Aim of the task — Where a line holds the word "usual", copy that line from the data below.

Source material —
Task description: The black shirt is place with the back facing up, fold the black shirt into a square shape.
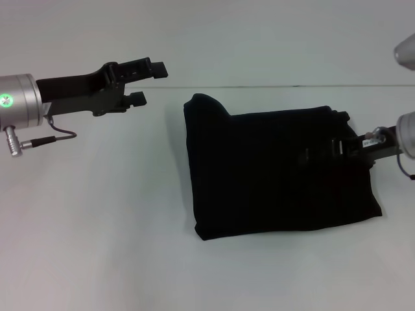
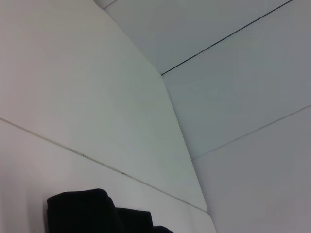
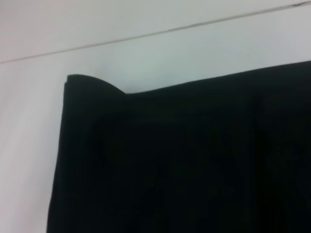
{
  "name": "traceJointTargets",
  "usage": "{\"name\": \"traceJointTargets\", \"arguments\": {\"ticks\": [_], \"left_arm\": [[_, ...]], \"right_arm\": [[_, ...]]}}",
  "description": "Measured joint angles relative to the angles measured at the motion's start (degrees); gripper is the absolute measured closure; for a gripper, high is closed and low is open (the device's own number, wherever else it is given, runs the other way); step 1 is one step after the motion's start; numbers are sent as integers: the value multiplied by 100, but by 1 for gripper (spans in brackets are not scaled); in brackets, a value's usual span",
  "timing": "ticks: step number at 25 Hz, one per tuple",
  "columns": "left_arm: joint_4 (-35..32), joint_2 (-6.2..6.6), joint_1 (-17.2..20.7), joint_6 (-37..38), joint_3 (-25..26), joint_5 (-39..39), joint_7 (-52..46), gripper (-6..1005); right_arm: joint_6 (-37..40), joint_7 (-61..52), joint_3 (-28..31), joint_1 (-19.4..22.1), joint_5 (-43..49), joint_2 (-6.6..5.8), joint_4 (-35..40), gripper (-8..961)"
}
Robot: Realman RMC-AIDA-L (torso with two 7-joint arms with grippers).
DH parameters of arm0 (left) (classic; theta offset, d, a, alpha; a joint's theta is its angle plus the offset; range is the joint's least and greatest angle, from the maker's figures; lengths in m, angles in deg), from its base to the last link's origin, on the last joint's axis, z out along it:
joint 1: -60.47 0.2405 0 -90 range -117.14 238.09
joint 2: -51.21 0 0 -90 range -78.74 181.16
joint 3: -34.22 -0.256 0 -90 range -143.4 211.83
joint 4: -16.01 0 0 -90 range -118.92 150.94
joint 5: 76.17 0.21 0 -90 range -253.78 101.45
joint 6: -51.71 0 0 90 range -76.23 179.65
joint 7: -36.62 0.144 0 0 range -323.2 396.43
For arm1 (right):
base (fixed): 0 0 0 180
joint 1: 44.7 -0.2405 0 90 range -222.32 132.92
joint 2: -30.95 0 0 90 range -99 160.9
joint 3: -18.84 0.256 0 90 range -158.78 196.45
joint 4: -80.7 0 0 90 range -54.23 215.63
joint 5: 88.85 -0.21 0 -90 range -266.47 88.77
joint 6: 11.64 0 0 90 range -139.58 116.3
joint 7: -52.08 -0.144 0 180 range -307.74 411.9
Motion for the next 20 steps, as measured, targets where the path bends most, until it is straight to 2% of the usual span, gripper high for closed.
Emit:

Response for this exercise —
  "description": "Measured joint angles relative to the angles measured at the motion's start (degrees); gripper is the absolute measured closure; for a gripper, high is closed and low is open (the device's own number, wherever else it is given, runs the other way); step 1 is one step after the motion's start; numbers are sent as integers: the value multiplied by 100, but by 1 for gripper (spans in brackets are not scaled); in brackets, a value's usual span",
Motion for the next 20 steps, as measured, targets where the path bends most, until it is straight to 2% of the usual span, gripper high for closed.

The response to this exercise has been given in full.